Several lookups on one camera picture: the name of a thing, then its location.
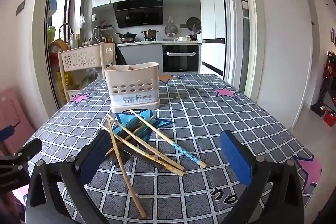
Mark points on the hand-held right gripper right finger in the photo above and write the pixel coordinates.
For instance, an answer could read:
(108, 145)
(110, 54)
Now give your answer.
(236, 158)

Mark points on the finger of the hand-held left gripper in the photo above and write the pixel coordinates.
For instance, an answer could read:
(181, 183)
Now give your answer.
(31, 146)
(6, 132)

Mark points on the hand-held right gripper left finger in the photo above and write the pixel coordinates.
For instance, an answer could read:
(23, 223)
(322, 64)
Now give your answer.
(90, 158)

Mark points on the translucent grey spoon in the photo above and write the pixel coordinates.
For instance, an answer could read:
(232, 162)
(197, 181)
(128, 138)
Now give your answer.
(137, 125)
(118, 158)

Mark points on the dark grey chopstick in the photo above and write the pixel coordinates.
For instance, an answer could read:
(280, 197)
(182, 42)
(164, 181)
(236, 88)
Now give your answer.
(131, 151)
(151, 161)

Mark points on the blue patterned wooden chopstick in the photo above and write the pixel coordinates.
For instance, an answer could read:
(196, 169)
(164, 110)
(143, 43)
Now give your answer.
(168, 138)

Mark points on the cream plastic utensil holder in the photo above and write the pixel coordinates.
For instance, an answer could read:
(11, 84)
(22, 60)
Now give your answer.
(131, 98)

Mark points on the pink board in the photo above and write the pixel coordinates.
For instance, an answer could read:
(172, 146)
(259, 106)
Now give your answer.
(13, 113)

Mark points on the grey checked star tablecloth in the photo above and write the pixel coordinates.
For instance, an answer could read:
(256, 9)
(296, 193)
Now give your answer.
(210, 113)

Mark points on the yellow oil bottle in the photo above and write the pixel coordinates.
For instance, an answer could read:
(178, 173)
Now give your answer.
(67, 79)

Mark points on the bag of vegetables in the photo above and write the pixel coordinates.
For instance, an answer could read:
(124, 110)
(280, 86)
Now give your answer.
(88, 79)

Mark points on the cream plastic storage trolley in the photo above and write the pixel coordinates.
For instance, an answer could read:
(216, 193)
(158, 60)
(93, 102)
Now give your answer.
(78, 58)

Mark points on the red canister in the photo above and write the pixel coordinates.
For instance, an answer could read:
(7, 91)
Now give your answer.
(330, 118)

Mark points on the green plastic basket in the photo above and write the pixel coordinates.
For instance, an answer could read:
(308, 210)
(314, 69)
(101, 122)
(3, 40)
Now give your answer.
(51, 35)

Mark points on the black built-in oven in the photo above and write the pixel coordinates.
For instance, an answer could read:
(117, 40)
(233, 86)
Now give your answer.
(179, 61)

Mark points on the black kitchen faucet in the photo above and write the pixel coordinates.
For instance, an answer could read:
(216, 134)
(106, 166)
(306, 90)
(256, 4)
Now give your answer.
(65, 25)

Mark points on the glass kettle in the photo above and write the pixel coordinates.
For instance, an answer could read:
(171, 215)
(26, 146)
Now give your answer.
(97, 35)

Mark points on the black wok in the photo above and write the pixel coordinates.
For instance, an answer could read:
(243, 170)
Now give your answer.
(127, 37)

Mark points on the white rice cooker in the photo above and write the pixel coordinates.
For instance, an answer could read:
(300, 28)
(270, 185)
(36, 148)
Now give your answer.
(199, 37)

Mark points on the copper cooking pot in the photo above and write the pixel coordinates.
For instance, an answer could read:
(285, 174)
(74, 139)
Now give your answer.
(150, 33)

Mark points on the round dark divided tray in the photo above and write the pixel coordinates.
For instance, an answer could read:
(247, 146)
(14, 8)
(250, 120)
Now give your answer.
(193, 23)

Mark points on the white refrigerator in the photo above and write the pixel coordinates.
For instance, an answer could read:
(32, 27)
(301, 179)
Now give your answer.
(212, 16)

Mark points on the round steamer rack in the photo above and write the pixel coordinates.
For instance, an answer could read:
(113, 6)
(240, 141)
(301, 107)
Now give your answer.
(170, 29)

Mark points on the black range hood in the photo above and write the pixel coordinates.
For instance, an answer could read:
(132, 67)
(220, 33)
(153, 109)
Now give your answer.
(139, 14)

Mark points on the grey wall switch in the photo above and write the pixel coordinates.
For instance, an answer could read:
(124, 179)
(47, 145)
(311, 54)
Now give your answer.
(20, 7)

----

(Brief): Where a line contains the word "chopstick", copy that line from the listing above.

(Output for this task):
Mark points on the dark grey chopstick in the photo above and write the pixel coordinates.
Mark points on the blue patterned wooden chopstick in the photo above and write the pixel coordinates.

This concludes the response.